** RECORDS follows **
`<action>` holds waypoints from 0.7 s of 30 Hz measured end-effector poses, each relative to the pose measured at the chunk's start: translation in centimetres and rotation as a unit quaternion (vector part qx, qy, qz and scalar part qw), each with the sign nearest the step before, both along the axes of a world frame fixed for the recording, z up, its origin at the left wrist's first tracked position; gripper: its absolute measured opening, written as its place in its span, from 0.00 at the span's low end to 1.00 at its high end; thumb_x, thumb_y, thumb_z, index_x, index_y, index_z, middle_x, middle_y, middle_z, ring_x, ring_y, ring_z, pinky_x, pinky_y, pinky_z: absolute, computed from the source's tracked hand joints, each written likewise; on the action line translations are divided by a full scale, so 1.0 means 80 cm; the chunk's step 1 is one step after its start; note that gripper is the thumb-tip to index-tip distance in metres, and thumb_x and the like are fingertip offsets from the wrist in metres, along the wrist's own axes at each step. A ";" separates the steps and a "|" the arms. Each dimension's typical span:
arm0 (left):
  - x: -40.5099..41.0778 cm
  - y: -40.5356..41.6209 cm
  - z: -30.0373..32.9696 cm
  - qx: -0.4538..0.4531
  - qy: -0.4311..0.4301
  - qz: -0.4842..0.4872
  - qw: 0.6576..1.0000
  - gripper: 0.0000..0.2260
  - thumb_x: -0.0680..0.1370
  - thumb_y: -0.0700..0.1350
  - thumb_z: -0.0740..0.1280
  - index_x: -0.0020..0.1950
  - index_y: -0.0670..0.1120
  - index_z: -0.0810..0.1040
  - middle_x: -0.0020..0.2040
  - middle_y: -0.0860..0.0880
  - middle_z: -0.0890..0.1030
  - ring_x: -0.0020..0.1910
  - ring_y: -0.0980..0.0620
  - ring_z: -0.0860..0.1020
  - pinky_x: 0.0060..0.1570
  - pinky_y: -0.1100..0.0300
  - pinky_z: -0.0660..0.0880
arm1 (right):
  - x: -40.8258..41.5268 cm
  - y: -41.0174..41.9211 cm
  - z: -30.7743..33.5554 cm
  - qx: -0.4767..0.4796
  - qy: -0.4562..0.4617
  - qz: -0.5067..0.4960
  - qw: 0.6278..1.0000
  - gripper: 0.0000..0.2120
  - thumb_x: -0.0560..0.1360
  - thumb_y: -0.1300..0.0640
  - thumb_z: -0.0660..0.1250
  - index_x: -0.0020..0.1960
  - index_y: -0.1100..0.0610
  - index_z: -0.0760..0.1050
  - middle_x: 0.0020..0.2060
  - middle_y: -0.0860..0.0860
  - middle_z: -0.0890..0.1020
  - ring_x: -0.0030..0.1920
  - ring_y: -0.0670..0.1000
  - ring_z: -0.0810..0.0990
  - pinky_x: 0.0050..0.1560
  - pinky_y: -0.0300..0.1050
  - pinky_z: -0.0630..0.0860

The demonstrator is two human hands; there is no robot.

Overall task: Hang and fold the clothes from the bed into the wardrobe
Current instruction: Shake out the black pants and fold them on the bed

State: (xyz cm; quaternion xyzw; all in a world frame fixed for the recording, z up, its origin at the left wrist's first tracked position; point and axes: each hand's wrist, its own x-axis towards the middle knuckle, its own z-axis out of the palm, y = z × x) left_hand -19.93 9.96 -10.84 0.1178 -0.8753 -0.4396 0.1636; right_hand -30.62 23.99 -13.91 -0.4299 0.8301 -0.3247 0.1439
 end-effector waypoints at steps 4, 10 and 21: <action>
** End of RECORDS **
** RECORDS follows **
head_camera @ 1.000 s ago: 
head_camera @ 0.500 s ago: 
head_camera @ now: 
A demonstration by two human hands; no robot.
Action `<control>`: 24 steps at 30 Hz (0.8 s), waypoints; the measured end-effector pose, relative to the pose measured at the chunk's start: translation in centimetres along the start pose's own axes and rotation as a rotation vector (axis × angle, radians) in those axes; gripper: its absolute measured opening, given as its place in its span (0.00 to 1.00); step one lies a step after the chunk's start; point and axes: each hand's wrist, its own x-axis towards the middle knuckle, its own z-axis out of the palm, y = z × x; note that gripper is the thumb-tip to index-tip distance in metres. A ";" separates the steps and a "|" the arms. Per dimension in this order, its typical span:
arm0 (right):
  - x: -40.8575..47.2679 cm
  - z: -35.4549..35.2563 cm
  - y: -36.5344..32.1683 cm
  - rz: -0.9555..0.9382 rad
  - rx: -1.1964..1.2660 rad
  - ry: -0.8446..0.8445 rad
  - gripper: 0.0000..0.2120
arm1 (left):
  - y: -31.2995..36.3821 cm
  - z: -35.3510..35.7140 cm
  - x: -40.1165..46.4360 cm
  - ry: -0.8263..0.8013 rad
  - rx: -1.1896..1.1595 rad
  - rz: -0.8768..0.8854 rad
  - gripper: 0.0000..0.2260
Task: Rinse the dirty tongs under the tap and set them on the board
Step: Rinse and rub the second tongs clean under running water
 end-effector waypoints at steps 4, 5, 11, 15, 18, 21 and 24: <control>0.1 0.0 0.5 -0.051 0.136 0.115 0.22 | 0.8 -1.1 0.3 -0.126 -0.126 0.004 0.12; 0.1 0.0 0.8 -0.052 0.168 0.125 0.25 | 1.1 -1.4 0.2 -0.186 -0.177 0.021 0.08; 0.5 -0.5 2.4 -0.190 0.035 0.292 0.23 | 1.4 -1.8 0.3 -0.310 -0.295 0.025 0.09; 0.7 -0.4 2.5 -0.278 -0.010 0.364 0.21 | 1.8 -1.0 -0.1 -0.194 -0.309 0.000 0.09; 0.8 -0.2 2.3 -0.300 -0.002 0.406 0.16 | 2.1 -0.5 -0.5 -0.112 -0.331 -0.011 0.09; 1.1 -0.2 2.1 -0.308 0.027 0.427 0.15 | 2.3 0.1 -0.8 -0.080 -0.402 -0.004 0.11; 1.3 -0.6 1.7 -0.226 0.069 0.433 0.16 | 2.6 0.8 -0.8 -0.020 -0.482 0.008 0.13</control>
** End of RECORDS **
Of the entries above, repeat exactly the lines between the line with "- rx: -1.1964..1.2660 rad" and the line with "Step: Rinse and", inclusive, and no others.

  - rx: -1.1964..1.2660 rad
  - ry: -0.8446..0.8445 rad
  - gripper: 0.0000..0.2120
arm1 (left):
  - y: -31.2995..36.3821 cm
  - z: -35.3510..35.7140 cm
  - x: -40.1165..46.4360 cm
  - ry: -0.8263..0.8013 rad
  - rx: -1.1896..1.1595 rad
  - rz: -0.8768..0.8854 rad
  - gripper: 0.0000..0.2260
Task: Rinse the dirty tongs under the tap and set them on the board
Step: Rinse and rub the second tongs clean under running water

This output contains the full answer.